The main contributions are twofold:

  1. EventPAR Dataset: A new large-scale benchmark dataset for multi-modal PAR.
    • Content: Contains 100,000 paired, spatio-temporally aligned RGB frames and event streams captured using a DVS346 camera.
    • Attributes: Annotates 50 attributes across 12 groups, including standard appearance attributes (gender, age, clothing, accessories, posture, activity) and, uniquely, six basic human emotions (Happiness, Sadness, Anger, Surprise, Fear, Disgust).
    • Diversity: Collected over several months, covering different seasons (summer/winter), scenes (day/night), and weather conditions (sunny/rainy).
    • Challenges: Includes naturally challenging conditions (illumination variations, motion blur, occlusion) and synthetically introduced degradations (noise, adversarial attacks) to simulate complex real-world scenarios.
    • Benchmark: Provides baseline results by retraining and evaluating 18 existing PAR models on this new dataset.
  2. Asymmetric RWKV Fusion Framework: A novel deep learning architecture designed for RGB-Event PAR.
    • Backbone: Uses Vision-RWKV (VRWKV) encoders, chosen for their efficiency and ability to model sequential data, to extract features from both RGB frames and event data streams independently.
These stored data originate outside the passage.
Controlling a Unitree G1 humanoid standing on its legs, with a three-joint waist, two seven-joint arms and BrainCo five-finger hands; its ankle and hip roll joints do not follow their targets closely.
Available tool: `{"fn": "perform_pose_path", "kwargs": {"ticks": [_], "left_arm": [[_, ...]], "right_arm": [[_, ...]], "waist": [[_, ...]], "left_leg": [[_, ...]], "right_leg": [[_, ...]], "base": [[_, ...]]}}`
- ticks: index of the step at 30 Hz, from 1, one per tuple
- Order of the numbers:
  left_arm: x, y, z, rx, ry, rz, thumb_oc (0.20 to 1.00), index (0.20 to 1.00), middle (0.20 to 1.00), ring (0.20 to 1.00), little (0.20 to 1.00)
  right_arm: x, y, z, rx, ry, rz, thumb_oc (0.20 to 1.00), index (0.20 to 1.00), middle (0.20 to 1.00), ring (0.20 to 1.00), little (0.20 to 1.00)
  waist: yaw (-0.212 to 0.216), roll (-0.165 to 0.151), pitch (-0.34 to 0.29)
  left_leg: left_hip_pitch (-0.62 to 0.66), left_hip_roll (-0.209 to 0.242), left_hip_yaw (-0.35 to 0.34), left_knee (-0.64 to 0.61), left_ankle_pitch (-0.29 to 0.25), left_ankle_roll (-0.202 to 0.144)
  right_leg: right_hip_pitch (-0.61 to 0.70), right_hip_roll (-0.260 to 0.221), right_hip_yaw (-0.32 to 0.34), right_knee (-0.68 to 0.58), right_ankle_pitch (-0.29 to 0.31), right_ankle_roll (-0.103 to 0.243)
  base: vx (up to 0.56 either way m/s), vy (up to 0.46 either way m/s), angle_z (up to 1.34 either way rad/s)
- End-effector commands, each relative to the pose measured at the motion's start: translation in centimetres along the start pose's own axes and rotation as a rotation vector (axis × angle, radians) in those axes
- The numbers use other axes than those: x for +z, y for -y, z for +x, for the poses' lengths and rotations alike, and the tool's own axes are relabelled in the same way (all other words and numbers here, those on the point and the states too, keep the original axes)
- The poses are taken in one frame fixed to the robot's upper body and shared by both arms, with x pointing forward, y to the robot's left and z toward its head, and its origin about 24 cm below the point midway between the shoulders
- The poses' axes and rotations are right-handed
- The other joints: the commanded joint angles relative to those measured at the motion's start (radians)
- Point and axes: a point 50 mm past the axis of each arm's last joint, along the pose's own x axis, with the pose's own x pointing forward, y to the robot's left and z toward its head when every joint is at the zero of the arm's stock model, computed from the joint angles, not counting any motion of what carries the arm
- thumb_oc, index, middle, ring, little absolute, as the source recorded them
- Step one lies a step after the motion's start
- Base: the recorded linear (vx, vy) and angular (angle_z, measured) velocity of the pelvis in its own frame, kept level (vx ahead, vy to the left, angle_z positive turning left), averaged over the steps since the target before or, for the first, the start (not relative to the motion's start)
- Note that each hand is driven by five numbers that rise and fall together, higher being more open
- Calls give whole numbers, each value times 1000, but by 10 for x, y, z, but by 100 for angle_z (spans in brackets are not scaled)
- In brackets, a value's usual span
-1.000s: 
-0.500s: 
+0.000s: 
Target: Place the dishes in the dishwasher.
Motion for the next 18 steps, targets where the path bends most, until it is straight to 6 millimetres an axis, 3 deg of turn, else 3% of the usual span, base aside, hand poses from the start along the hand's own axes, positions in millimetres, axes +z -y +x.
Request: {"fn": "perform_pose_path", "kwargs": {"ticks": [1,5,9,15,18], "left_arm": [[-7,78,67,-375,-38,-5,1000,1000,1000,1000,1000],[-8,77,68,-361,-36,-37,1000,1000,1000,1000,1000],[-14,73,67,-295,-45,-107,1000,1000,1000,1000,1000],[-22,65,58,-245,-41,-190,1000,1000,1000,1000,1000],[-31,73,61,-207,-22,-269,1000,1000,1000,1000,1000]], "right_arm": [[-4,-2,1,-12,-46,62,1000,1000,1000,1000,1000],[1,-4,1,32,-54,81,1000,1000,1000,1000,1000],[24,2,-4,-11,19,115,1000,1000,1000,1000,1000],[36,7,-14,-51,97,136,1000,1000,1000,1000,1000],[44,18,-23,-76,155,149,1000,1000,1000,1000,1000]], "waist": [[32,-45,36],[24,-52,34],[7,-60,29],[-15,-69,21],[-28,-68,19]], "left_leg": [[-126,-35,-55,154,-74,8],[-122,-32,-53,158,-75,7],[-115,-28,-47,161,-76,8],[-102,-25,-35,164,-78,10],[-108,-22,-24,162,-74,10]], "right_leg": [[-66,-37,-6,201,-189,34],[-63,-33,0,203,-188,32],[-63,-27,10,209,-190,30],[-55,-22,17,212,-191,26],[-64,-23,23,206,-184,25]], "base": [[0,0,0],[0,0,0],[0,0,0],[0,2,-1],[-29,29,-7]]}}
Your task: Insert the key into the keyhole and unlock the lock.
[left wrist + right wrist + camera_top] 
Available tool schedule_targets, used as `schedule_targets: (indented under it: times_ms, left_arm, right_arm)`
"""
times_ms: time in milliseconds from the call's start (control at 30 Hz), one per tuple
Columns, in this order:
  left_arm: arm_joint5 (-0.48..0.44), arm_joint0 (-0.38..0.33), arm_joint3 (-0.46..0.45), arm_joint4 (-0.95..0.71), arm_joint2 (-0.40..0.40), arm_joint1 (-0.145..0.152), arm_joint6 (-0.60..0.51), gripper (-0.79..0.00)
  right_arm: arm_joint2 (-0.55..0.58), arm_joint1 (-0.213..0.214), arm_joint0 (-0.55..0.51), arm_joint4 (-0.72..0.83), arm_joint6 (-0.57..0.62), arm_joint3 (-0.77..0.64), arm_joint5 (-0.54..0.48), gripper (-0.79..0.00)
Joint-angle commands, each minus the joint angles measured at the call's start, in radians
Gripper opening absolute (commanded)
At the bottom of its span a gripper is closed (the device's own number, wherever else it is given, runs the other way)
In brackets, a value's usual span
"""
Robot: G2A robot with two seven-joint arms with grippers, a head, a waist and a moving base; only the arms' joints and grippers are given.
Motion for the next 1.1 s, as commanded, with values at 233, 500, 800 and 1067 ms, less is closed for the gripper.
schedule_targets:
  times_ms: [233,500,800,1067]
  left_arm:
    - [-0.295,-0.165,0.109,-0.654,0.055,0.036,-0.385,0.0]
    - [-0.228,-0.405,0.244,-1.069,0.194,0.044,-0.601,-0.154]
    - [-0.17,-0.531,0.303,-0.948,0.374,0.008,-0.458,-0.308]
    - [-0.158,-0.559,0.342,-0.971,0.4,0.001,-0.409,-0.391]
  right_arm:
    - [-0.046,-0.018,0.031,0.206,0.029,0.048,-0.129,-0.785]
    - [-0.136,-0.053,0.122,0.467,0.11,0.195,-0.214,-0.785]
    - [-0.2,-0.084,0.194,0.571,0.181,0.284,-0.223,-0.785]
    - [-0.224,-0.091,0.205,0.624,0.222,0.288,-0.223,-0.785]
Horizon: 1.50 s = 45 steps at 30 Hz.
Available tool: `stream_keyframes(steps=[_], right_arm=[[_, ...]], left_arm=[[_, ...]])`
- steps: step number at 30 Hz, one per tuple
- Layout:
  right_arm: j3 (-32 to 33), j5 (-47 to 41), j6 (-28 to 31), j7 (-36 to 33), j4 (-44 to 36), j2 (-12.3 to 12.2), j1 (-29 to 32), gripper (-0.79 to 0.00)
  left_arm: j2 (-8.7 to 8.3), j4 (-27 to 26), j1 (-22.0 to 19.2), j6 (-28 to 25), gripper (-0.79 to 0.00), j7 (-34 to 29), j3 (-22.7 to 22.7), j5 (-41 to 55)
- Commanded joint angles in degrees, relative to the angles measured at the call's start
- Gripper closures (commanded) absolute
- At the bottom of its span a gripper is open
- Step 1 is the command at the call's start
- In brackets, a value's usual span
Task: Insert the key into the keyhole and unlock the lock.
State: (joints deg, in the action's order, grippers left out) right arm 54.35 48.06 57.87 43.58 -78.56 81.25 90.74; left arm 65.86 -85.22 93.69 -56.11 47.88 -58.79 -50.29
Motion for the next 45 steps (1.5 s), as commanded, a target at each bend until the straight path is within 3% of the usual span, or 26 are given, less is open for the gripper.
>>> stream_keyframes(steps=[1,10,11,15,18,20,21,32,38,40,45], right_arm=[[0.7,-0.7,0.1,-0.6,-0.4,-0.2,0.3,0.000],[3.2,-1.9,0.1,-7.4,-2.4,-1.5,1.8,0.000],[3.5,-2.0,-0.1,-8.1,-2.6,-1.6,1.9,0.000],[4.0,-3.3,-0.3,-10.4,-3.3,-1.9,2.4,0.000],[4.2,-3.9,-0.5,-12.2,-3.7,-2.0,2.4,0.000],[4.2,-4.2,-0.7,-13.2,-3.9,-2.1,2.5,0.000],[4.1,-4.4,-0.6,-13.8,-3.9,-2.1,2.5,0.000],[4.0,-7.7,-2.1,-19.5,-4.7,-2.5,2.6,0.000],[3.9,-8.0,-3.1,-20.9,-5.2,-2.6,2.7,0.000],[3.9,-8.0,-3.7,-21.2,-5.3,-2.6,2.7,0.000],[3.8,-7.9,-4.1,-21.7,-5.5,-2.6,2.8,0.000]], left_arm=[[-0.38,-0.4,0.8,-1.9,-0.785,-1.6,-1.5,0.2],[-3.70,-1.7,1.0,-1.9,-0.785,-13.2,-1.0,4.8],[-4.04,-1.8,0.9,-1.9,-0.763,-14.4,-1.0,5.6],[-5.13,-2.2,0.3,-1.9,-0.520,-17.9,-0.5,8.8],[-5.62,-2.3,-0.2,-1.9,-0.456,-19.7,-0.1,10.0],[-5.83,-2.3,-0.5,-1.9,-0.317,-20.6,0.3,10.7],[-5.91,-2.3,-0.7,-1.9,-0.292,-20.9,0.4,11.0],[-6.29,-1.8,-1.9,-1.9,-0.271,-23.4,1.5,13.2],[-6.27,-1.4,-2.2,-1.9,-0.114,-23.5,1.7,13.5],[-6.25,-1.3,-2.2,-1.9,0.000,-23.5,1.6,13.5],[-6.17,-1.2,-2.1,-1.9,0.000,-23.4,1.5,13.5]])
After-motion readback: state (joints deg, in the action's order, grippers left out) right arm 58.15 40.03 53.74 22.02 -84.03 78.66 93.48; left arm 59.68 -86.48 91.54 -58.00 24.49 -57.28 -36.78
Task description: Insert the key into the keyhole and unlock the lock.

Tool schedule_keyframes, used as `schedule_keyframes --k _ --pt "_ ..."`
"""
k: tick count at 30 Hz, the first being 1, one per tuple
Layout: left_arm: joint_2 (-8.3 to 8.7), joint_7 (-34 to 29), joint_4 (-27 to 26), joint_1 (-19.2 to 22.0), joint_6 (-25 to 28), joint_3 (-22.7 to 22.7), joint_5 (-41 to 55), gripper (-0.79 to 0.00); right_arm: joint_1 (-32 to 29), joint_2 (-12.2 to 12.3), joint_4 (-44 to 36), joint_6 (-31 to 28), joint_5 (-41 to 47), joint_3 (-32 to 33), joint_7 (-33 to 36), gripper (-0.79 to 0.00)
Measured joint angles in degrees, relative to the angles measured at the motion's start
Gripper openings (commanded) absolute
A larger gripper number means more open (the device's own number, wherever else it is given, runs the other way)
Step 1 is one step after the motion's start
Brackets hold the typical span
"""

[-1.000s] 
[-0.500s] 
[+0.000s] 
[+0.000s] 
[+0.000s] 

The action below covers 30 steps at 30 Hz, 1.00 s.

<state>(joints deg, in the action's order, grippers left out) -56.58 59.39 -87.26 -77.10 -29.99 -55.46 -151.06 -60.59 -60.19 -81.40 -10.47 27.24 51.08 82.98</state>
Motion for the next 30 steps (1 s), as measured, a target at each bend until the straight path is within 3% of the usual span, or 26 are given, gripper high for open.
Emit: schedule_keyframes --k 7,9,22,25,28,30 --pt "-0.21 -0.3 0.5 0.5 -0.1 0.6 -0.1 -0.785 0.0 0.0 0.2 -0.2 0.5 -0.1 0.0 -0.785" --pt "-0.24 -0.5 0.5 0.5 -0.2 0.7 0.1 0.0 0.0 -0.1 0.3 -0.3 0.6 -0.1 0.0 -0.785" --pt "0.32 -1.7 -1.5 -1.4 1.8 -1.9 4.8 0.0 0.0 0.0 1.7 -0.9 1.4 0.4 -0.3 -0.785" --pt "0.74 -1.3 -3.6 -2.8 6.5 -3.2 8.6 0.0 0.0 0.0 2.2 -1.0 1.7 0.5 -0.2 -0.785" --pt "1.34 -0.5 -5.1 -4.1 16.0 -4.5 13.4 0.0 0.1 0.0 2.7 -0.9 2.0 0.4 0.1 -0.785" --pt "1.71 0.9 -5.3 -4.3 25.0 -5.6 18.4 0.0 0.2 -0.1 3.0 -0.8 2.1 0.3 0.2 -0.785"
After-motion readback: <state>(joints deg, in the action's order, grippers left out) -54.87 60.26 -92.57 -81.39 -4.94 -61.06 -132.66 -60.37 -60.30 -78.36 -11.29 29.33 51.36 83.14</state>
Event streams are stacked into frames aligned with RGB frames.
    • OTN-RWKV Fusion Module: An asymmetric fusion module designed to handle the characteristics of RGB and event data:
      • Event Token Filtering: Addresses the high density and redundancy often present in event data. It applies a similarity-based filtering mechanism (KNP_filter) to the event tokens (O_e') to select the most informative ones (O_e''), reducing computational overhead and ambiguity.
      • Interactive Fusion: Fuses the RGB features (O_r') and the filtered event features (O_e'') using a modified bidirectional WKV (Bi-WKV) mechanism inspired by cross-attention and the RWKV architecture. This allows for efficient interaction between the spatial information from RGB and the temporal information from events.
    • Prediction: Fused features are passed through an average pooling layer and a linear classifier to predict the attributes.
    • Training: Uses a Weighted Cross-Entropy (WCE) loss function to handle the inherent imbalance in attribute distribution.

Experiments and Results:

  • The proposed framework was evaluated on the new EventPAR dataset and two existing datasets (MARS-Attribute, DukeMTMC-VID-Attribute) where event data was simulated.
  • On EventPAR, the proposed model achieved state-of-the-art results, significantly outperforming 18 baseline methods. Performance was particularly strong when fusing RGB and event data (e.g., 87.66 mA, 89.07 F1) compared to using only RGB (79.32 mA, 83.22 F1) or only event data (87.10 mA, 88.91 F1).
  • On the simulated MARS and DukeMTMC-VID datasets, the method showed competitive performance compared to other state-of-the-art PAR algorithms.
  • Ablation studies validated the contributions of different components:
    • Using both RGB and event modalities improved performance over single modalities.
    • The proposed OTN-RWKV fusion outperformed simple fusion methods like concatenation or addition.
    • The similarity-based event aggregation strategy was superior to max/mean pooling or GNN-based methods.
    • The RWKV backbone outperformed ViT and ResNet-50 backbones in this task.
  • Visualizations demonstrated the model's ability to correct prediction errors made by single-modality inputs when using fused data, and illustrated the effectiveness of the event token filtering strategy.

Conclusion:

The paper introduces EventPAR, a valuable resource for multi-modal PAR research, and proposes an effective RWKV-based framework (OTN-RWKV) for fusing RGB and event data. This approach successfully leverages the complementary strengths of both sensor types, improving PAR accuracy and robustness, especially in challenging conditions, and uniquely incorporates emotion recognition. Future work aims to explore learnable event representations.